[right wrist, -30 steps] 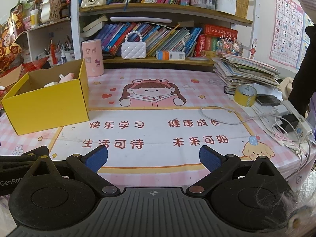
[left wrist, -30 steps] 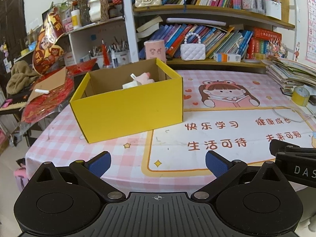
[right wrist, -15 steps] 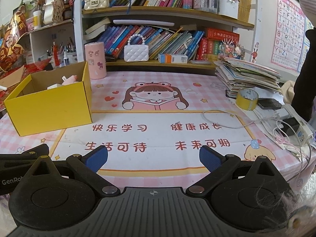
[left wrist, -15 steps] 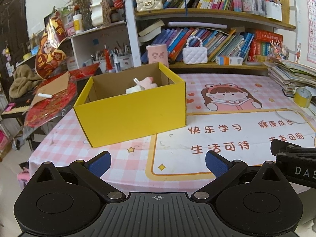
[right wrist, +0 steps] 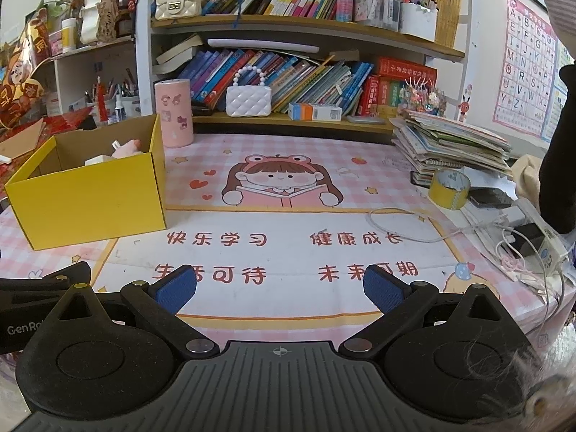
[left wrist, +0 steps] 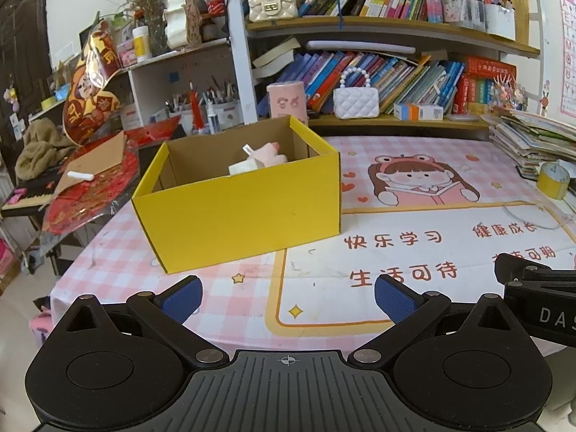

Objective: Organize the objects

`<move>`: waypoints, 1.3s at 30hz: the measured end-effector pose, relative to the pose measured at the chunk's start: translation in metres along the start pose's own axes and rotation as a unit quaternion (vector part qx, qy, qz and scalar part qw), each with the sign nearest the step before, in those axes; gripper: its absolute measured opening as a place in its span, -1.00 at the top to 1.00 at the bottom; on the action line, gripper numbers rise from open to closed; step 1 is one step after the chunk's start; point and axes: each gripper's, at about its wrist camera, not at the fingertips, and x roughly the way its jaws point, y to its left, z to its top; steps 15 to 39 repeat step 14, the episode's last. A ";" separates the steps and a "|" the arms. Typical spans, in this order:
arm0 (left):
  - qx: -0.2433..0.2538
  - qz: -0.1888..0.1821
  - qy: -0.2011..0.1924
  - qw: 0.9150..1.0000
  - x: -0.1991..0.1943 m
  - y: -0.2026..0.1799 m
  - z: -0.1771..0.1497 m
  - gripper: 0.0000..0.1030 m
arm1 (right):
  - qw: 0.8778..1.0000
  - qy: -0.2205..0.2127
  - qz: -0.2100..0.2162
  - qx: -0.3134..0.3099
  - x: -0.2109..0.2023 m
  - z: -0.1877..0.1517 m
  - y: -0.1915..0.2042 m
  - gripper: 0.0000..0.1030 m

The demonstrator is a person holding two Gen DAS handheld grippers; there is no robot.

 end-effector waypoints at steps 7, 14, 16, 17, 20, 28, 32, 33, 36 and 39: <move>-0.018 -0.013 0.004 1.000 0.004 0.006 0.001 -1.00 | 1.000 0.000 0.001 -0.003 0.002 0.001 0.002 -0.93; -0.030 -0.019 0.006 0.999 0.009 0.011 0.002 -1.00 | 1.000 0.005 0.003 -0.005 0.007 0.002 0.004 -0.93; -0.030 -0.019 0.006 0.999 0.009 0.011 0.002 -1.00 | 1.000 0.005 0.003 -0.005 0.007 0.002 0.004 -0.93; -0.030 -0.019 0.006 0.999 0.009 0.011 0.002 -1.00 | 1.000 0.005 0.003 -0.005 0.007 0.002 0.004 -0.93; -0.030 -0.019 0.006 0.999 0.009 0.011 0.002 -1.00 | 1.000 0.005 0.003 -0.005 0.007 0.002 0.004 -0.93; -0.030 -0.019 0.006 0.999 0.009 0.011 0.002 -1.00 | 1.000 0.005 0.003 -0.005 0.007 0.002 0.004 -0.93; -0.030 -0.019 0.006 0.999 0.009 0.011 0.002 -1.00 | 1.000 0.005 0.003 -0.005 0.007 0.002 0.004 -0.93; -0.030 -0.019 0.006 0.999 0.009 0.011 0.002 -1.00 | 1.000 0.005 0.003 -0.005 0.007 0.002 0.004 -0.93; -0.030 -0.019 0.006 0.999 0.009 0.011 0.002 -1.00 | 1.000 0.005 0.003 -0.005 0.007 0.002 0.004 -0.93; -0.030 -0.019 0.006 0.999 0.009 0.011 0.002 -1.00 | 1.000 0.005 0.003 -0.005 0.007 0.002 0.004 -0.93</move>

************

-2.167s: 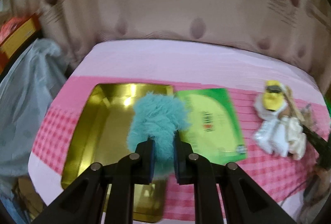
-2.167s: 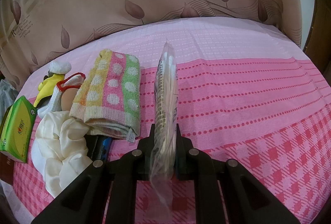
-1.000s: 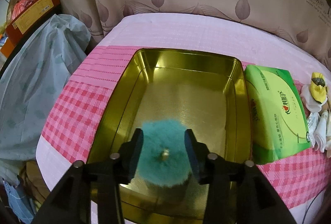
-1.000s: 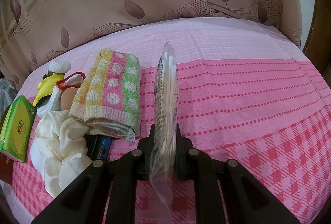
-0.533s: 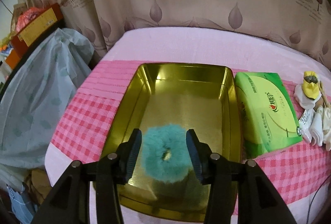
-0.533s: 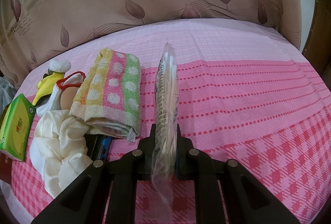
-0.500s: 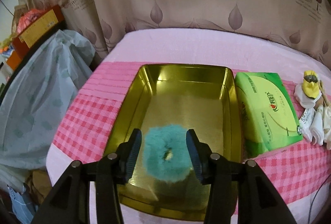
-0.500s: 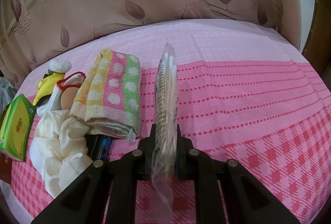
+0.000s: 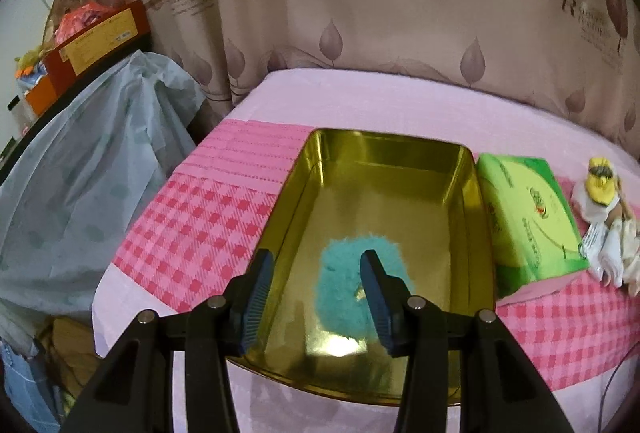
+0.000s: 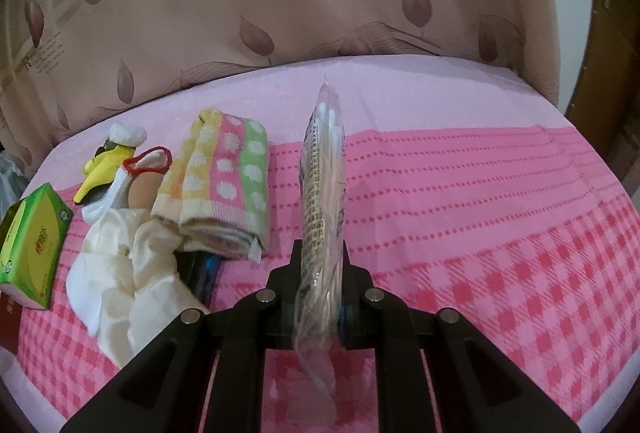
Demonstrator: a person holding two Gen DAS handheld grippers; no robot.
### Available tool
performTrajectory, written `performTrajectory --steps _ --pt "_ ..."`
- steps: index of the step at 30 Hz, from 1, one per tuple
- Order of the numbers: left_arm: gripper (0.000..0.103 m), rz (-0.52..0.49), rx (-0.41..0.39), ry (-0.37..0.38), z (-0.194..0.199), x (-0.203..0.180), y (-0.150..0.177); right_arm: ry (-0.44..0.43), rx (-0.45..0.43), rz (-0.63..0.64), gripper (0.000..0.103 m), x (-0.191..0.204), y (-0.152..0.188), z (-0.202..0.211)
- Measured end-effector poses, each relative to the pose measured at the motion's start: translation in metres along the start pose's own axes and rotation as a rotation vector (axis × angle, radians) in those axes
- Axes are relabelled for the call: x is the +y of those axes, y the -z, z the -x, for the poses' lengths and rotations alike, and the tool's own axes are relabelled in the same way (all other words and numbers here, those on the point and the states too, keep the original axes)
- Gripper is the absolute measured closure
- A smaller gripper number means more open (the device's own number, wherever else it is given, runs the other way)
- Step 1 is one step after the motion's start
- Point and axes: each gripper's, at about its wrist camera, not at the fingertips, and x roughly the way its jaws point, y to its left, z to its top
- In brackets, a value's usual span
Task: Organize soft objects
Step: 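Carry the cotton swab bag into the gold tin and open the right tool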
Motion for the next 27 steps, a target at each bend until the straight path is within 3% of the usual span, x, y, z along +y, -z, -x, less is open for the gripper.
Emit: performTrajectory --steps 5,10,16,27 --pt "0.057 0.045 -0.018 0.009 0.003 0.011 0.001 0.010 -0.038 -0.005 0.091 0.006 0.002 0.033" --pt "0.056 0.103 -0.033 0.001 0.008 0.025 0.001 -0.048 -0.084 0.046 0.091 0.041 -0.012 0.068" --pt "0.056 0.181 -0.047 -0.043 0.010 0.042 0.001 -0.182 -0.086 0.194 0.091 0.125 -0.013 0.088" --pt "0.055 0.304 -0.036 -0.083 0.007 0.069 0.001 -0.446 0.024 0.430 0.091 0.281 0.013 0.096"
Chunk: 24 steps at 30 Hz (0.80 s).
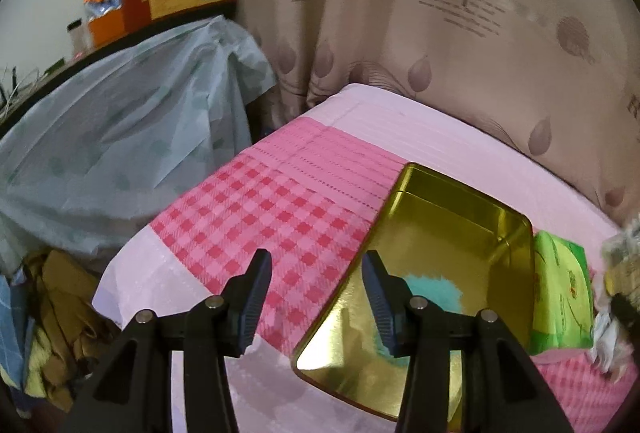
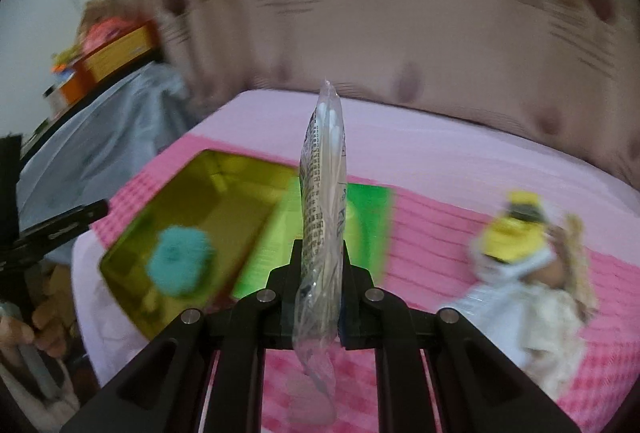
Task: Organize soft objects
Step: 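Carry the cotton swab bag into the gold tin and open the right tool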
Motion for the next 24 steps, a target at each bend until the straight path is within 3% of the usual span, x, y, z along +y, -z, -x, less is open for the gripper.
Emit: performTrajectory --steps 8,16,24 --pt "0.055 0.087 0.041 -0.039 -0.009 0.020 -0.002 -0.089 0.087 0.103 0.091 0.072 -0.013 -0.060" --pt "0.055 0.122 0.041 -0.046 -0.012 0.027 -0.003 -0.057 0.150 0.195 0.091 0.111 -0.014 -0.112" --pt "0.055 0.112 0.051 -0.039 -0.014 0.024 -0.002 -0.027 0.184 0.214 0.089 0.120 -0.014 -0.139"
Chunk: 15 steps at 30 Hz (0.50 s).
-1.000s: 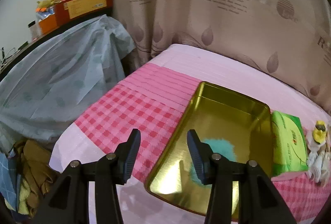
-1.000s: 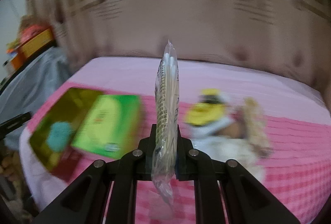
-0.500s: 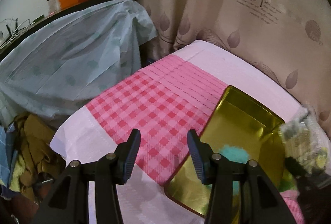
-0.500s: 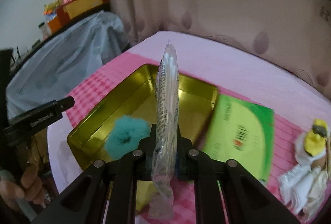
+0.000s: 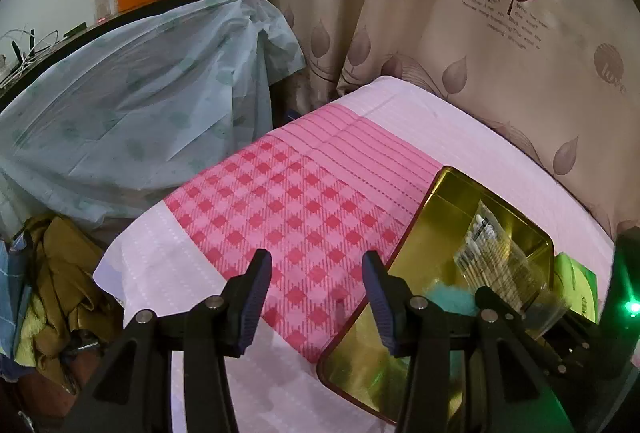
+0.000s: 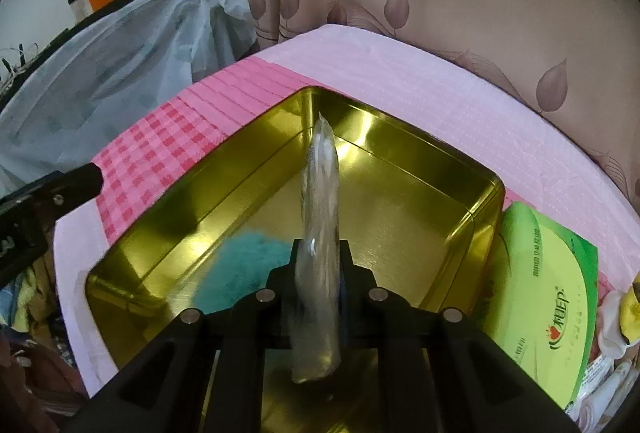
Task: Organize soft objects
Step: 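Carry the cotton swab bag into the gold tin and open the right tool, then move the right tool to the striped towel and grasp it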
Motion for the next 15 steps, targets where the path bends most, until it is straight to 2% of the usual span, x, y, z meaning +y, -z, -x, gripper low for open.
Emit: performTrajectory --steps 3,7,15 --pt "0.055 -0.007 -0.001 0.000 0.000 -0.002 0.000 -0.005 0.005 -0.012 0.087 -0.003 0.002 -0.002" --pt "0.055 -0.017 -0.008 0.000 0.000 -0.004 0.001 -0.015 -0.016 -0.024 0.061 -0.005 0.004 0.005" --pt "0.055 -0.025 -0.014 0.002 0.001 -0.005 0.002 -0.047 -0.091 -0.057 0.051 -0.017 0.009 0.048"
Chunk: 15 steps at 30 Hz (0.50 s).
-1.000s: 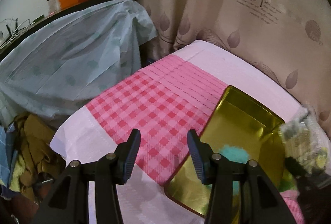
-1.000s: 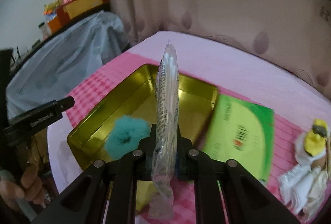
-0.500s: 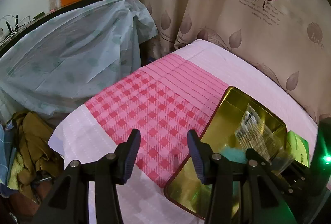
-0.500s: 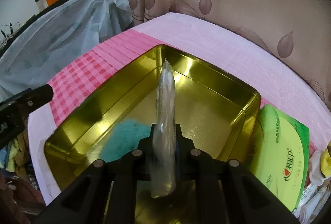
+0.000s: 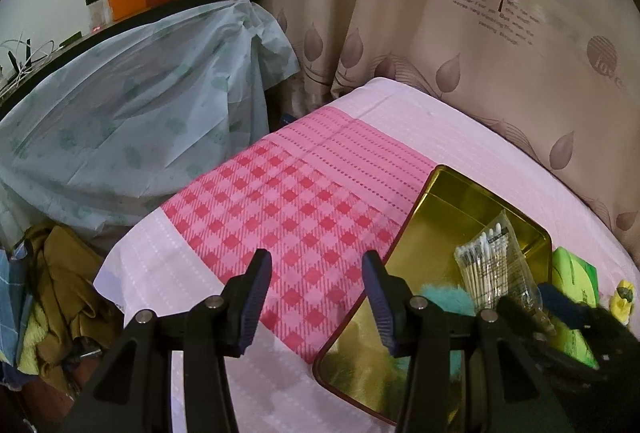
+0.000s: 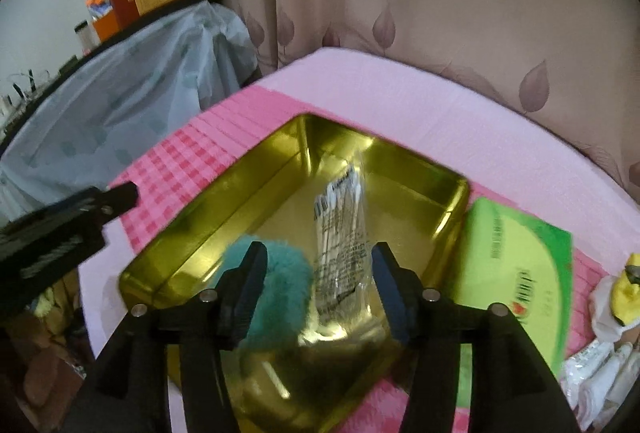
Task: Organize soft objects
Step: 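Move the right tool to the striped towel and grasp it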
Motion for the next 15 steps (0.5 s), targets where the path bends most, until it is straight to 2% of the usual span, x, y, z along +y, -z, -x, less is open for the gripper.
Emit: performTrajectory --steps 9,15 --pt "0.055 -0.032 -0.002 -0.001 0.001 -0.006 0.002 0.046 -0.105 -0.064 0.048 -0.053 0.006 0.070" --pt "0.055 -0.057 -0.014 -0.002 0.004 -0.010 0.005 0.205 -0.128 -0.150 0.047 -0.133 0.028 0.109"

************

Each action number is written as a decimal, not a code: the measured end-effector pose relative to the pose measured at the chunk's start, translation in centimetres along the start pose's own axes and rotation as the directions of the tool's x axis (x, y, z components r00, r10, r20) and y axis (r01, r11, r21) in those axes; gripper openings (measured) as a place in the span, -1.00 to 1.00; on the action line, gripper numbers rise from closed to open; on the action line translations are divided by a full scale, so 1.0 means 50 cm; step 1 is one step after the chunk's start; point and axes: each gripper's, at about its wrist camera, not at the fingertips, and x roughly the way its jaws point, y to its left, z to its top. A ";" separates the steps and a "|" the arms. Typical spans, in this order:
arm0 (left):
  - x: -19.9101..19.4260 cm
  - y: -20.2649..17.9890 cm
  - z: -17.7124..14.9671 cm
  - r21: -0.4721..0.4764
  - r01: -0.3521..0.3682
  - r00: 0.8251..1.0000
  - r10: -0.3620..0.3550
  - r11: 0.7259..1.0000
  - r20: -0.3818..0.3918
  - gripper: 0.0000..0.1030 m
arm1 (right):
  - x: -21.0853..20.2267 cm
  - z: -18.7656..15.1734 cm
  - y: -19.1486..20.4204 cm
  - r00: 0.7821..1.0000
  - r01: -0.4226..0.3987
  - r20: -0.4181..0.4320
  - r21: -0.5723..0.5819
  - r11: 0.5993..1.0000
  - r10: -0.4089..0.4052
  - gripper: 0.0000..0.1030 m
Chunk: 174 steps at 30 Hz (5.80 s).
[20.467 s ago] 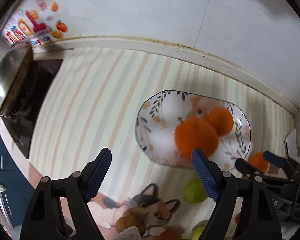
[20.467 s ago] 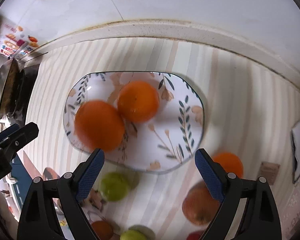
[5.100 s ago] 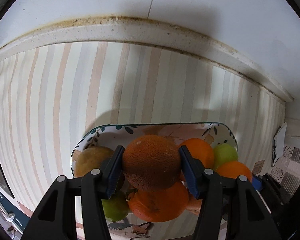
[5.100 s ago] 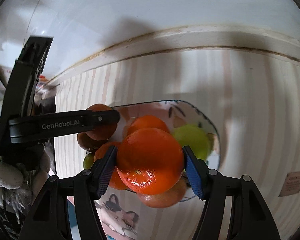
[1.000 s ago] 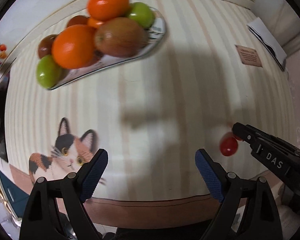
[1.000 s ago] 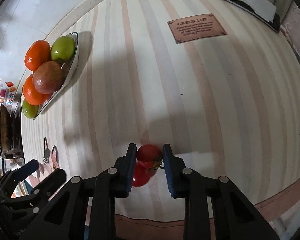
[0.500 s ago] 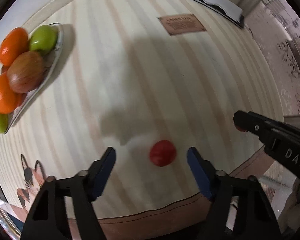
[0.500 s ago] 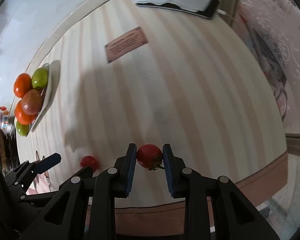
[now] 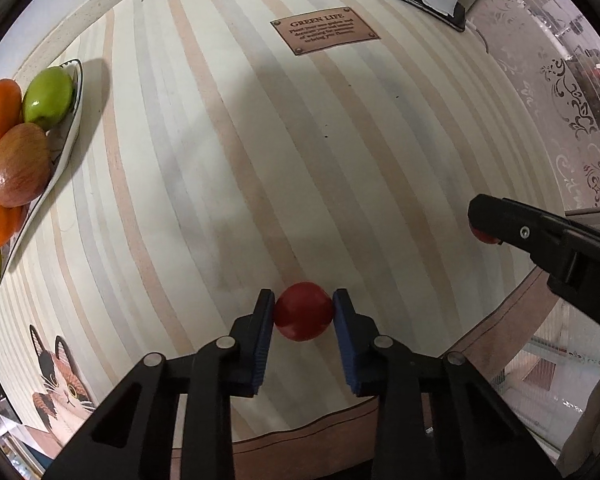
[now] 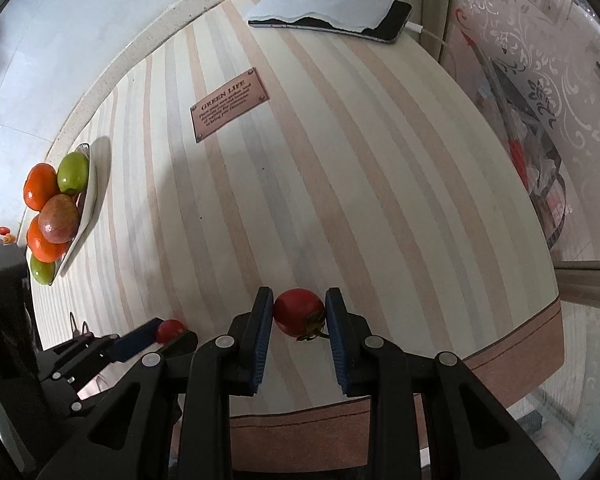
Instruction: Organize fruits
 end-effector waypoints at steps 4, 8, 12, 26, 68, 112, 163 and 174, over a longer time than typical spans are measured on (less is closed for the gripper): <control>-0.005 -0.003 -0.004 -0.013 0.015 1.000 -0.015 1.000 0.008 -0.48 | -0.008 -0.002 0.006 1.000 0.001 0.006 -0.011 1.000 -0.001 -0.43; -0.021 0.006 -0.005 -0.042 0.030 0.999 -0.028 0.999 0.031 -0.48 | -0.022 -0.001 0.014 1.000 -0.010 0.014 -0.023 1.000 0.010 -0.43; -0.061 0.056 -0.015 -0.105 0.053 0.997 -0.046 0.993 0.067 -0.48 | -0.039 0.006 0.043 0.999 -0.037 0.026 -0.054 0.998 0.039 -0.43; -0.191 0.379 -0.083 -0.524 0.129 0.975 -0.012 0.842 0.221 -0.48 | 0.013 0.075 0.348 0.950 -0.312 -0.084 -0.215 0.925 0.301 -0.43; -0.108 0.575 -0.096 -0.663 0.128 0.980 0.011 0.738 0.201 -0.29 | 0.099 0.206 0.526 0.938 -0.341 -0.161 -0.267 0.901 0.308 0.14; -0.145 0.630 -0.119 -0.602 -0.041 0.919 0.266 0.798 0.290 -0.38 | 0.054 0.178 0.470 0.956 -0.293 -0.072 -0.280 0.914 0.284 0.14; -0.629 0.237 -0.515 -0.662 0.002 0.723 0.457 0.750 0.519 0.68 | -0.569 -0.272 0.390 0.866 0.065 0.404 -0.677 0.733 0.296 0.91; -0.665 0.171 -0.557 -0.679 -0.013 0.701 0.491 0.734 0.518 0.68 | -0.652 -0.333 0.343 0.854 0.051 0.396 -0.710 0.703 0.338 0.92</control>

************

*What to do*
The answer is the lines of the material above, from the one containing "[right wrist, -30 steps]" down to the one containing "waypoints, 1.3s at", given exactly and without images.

*Response to this exercise*
[right wrist, -30 steps] 
[left wrist, -30 steps] 
[right wrist, -15 steps] 
[left wrist, -15 steps] 
[right wrist, +0 steps] 
[left wrist, +0 steps] 

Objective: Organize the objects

`<move>`: waypoints, 1.3s at 30hz: the measured end-effector pose, relative to the pose measured at the chunk's start: translation in metres along the start pose's own axes and rotation as a unit quaternion (vector part qx, qy, qz and scalar part qw), each with the sign nearest the step before, in those axes; gripper: its absolute measured opening as a place in its span, -1.00 at the top to 1.00 at the bottom; on the action line, gripper numbers rise from open to closed; step 1 is one step after the chunk's start; point and axes: each gripper's, at about its wrist camera, not at the fingertips, and x roughly the way its jaws point, y to its left, z to its top; steps 15 to 39 repeat step 14, the episode's last. A ";" separates the steps and a "|" the arms. Typical spans, in this order:

The requested output has been fully supplied.